Leon Blumenthal walks over to me. “Tell me,” he says. “Is the use of the phrase ‘guardedly optimistic’ just hospital speak for ‘not at all optimistic’?”
“It could be. But you never know until the operation’s over.”
Blumenthal nods. “Good answer,” he says.
Then I say, “Only the Lord Jesus knows the end of the story.”
“Amen,” says Blumenthal.
I think he smiled slightly. I’m not sure.
CHAPTER 16
TWO HOURS LATER, LEON Blumenthal, two NYPD assistant detectives, and myself are seated around a banged-up metal lunch table in the residents’ cafeteria. This room is no longer a cafeteria. The area has been clumsily transformed into a law enforcement investigation center at Gramatan University Hospital. Clusters of plastic forks and squeeze bottles of ketchup and cafeteria trays have been replaced by computers and wires and files and cameras and TV screens. Eager young residents have been replaced by eager young assistant detectives and NYPD officers.
Blumenthal is talking to NYPD personnel as they stream in and out. I am on my laptop giving updates and fielding questions from Troy and Tracy Anne and other midwife staffers. Katz walks nervously in and out of the conference area. We are all nervous, tired, and essentially ignoring one another. Then, into this insane police center, comes a very important visitor, Dr. Rudra Sarkar.
At this moment Rudi Sarkar is not his usual calm and dapper self. To put it bluntly, Sarkar looks like shit. He is exhausted, sweaty, red-eyed. He practically limps toward the table. His scrubs are splattered with blood. There is blood on his bare upper arms and the V-shaped exposed area of his chest. His disposable paper slippers are bloody.
We all reflexively stand when we see the doctor.
Sarkar says, “I am happy to tell you that Katra Kovac has come through this event very, very well.” He adds, “I think that perhaps the patient’s condition appeared much worse than it actually was.”
I think Sarkar is being modest. Or he’s being crazy. A C-section performed viciously, under unsanitary conditions, without anesthesia … Come on, Rudi, it was a horror show, and this is a miracle. For a moment I think I will say something, but somehow cheerleading and praise seem inappropriate at this moment.
I can hardly wait to get to the recovery room and see Katra Kovac. I know Katz wants to get his PR people churning out their brand of blather to the media. I can only imagine the gangs of reporters roaming outside the hospital.
But one thing I predict is this: Blumenthal must, of course, have his own agenda for continuing the investigation as quickly as possible.
The usually quiet detective spins around like an athlete and faces the group.
And I’m right.
“I … want … your … attention!” Blumenthal is just a decibel short of shouting. Suddenly he moves to his right and looks fiercely at Katz. “Get off the phone … now!”
Katz looks both startled and scared. I don’t think the CEO is going to try to play the CEO card again. He quickly whispers into the phone, “I’ll call you right back.”

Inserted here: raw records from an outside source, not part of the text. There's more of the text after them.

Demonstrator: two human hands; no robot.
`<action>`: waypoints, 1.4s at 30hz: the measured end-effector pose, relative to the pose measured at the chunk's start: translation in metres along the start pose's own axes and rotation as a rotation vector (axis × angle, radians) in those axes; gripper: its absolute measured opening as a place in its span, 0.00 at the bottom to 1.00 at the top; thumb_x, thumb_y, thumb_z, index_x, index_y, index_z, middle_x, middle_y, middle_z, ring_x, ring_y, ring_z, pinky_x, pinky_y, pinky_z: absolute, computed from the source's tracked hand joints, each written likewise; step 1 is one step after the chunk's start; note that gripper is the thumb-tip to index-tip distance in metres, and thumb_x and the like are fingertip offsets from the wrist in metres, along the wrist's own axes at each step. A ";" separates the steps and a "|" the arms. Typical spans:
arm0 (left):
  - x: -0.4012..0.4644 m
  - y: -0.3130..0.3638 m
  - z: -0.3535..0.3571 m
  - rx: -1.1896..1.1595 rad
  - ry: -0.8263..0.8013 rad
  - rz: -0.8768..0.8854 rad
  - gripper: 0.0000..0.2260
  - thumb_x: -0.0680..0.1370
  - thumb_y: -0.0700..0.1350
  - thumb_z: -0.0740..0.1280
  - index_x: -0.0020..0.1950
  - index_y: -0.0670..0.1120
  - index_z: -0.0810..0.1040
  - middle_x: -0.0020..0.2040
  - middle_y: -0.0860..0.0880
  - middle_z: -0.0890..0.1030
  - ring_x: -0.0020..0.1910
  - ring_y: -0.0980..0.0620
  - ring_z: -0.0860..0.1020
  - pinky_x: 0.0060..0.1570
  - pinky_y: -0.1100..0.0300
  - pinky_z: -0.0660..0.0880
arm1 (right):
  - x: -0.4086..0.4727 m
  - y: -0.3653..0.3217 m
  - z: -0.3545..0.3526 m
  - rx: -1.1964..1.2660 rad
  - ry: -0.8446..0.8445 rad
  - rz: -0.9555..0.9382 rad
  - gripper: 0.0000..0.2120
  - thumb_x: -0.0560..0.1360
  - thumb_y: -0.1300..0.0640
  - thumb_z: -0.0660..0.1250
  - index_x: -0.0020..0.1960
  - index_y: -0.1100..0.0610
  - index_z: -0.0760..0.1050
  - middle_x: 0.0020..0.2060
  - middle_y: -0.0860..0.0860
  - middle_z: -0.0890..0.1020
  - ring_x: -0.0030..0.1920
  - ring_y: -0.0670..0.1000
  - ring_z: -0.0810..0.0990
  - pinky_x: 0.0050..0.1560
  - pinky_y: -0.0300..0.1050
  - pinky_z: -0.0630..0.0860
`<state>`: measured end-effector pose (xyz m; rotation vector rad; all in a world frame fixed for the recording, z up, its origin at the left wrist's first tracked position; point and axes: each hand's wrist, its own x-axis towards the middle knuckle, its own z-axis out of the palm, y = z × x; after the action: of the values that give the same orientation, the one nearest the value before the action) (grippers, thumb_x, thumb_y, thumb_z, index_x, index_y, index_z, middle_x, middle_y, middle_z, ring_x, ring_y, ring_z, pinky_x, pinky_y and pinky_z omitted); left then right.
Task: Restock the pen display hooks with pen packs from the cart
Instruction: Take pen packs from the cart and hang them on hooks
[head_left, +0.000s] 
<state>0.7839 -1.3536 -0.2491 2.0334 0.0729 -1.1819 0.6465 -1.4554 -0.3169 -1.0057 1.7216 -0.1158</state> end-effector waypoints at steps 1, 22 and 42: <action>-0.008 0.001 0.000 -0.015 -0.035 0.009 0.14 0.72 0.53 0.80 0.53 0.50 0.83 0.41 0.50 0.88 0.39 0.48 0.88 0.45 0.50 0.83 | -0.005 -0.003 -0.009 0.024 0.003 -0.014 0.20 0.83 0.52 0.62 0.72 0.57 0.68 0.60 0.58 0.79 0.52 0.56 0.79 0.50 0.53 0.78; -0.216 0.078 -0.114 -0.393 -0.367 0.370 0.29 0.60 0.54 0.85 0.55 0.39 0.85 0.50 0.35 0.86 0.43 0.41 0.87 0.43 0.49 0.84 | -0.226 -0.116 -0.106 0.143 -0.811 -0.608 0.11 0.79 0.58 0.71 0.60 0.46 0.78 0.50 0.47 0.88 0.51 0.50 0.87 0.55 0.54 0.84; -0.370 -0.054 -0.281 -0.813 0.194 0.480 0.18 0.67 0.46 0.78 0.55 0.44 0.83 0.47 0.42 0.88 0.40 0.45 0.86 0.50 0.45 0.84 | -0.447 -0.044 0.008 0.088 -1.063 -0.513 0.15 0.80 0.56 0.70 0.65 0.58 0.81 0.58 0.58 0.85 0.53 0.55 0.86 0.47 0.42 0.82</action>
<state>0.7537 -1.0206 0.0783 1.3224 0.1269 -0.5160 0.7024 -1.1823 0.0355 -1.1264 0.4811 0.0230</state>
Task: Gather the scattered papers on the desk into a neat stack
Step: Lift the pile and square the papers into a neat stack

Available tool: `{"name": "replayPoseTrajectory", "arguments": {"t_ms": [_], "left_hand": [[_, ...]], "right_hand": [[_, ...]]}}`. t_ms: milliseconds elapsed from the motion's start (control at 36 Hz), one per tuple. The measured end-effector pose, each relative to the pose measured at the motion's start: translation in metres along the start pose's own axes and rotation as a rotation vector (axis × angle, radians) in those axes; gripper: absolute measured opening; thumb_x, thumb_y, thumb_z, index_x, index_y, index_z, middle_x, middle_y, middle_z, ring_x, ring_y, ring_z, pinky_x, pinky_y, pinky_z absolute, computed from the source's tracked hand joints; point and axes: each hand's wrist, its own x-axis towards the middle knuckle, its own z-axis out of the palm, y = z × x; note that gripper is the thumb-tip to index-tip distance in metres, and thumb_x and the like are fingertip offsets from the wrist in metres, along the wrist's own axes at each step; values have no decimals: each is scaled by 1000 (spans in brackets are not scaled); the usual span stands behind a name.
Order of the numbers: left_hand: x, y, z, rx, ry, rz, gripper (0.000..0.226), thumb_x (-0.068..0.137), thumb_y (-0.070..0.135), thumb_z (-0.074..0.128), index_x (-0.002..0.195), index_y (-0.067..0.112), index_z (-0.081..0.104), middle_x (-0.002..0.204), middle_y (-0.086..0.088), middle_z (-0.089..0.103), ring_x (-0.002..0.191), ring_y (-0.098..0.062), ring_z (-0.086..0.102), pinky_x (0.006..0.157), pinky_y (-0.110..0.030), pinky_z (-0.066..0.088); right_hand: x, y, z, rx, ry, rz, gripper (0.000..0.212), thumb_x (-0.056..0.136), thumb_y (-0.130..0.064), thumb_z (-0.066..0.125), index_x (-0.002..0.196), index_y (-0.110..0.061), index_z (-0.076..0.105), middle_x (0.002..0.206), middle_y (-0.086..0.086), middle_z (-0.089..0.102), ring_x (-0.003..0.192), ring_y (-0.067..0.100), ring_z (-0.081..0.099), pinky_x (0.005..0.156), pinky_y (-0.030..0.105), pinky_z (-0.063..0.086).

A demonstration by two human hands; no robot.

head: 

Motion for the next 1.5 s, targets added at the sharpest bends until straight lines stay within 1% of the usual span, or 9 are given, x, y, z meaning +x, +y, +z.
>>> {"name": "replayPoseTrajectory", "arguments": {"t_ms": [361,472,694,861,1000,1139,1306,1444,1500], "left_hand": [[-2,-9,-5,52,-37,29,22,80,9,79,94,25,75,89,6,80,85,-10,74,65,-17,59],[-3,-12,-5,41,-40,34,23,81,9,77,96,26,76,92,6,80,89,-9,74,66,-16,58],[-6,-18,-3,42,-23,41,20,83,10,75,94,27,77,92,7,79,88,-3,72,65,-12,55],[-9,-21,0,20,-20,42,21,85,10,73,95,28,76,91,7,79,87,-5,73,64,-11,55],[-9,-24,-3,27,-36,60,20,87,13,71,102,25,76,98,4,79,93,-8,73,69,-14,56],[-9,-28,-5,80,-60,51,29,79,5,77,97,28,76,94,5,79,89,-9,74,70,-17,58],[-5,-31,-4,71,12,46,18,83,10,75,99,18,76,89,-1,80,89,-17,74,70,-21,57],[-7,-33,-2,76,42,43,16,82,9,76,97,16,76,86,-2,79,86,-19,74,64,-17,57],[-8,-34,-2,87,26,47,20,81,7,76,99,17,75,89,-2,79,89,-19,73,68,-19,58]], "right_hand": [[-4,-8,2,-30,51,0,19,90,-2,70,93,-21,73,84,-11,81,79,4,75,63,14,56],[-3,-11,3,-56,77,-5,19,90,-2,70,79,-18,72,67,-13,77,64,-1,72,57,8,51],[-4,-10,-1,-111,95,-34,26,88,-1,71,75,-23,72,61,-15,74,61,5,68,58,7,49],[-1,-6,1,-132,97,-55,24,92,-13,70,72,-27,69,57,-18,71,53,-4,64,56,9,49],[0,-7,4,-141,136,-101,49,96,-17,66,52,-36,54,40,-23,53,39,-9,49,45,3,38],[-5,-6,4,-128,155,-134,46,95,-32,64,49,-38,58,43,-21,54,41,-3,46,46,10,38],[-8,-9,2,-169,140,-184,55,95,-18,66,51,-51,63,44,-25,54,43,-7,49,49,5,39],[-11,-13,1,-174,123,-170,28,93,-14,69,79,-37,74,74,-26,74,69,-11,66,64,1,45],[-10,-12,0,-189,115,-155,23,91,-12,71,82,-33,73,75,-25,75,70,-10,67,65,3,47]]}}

Blumenthal lowers his voice just a bit. But the energy and anger are still there. “Listen. This is a doublebarreled investigation. The challenges are … there’s no other word … overwhelming. Okay, our victim lives. Super thanks and congratulations to Dr. Sarkar. That’s number one. That’s great, but it also means that we’ve got a person or persons who need to be brought in for attempted murder, some fucker or fuckers who butchered a pregnant woman. I know everyone is as disgusted and angry as I am. But as you all know, part two of the case is this, and it’s just as bad: there’s another brand-new stolen baby out there. The same pervert who slit open the baby’s mother has that mother’s baby.